### Requirement
For the entries below, the expected answer is the line with "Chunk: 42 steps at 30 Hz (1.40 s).", the line with "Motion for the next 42", and every line between them, exactly as written, and nothing more.
··· Input for this task
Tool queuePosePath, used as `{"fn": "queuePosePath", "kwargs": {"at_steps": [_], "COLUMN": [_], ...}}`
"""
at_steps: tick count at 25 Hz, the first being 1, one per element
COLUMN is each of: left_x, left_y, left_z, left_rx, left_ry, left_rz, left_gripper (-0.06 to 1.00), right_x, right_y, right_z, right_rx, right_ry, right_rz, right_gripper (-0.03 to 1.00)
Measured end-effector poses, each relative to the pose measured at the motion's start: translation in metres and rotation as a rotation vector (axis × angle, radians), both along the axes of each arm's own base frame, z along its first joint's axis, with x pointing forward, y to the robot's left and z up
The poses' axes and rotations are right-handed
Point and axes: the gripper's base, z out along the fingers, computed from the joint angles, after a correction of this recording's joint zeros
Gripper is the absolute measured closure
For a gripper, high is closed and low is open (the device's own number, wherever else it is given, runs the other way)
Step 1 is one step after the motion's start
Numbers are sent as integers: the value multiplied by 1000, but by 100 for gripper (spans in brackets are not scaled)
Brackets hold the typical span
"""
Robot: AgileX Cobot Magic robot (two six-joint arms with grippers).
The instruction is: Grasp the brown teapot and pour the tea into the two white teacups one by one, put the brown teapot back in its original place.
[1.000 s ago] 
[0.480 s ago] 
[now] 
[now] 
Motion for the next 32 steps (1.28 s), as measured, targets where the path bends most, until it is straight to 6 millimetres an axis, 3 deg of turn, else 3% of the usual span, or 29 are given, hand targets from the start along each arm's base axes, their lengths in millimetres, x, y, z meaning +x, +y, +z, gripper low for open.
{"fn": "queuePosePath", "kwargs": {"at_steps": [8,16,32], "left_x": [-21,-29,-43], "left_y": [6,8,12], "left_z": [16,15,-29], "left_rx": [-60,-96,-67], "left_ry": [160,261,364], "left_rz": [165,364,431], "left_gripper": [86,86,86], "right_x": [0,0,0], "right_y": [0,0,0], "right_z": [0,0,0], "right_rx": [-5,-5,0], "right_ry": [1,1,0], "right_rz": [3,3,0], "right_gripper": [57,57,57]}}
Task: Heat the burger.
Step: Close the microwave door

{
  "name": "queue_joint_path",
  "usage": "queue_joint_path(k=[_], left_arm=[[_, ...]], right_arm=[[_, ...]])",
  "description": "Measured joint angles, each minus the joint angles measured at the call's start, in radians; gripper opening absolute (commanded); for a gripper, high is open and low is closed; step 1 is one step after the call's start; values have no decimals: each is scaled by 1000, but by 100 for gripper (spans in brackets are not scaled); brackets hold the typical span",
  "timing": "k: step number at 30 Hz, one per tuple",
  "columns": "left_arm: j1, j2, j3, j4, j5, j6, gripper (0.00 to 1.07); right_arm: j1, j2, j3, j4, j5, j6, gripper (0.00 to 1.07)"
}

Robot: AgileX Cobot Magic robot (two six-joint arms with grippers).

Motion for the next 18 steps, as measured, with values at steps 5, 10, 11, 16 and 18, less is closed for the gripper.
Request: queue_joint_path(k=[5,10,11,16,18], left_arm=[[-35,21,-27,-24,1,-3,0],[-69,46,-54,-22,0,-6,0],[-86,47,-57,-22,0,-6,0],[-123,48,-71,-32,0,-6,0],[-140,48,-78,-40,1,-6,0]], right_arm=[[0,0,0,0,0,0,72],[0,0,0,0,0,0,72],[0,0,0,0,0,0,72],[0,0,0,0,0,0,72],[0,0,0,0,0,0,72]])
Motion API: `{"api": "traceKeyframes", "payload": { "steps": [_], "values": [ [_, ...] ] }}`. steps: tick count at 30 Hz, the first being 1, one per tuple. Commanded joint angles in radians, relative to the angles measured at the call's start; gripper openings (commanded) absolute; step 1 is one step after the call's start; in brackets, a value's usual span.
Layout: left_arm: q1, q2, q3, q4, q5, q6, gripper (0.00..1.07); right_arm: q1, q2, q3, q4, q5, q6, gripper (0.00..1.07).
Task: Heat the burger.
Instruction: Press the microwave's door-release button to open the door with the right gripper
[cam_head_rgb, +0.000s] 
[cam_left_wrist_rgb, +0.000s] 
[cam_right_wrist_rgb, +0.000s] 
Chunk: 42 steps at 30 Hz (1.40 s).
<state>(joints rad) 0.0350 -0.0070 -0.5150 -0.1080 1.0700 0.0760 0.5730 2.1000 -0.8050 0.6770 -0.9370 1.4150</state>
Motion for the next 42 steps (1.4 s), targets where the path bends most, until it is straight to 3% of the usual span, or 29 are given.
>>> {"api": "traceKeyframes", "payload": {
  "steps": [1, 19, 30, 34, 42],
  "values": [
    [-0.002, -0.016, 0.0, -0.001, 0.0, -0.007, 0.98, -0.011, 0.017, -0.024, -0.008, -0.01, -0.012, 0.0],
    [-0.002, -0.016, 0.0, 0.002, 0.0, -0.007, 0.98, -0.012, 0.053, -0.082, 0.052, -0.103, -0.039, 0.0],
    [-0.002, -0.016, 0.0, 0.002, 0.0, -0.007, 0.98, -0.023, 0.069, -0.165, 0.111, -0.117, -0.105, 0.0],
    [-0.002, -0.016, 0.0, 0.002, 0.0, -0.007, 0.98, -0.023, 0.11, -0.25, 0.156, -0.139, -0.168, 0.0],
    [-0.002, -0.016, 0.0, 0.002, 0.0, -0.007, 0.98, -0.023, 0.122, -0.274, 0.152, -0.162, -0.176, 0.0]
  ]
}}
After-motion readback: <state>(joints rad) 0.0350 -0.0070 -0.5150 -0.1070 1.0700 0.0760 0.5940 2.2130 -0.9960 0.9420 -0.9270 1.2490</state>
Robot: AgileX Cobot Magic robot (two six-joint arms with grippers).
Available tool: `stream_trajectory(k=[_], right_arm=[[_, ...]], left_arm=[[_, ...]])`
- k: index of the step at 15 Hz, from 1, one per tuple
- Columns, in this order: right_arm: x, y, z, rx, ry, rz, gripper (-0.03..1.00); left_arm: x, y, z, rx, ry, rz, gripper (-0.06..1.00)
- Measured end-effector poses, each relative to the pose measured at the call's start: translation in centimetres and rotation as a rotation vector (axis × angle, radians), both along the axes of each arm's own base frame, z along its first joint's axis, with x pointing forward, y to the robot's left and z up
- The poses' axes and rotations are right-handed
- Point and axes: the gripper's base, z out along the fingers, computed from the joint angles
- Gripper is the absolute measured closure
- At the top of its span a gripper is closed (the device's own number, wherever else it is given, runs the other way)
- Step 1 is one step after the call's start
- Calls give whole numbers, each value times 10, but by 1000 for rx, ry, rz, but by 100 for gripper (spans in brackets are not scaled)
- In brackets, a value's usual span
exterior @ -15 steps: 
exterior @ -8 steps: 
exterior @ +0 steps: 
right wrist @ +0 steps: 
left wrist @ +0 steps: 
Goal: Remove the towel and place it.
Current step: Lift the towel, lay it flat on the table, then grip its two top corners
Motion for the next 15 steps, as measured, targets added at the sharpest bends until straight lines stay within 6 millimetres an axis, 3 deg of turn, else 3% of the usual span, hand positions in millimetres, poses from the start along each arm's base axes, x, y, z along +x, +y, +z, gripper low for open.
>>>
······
### Your response
Chunk: 42 steps at 30 Hz (1.40 s).
<state>(joints rad) 0.0350 -0.0070 -0.5150 -0.1080 1.0700 0.0760 0.5730 2.1000 -0.8050 0.6770 -0.9370 1.4150</state>
Motion for the next 42 steps (1.4 s), targets where the path bends most, until it is straight to 3% of the usual span, or 29 are given.

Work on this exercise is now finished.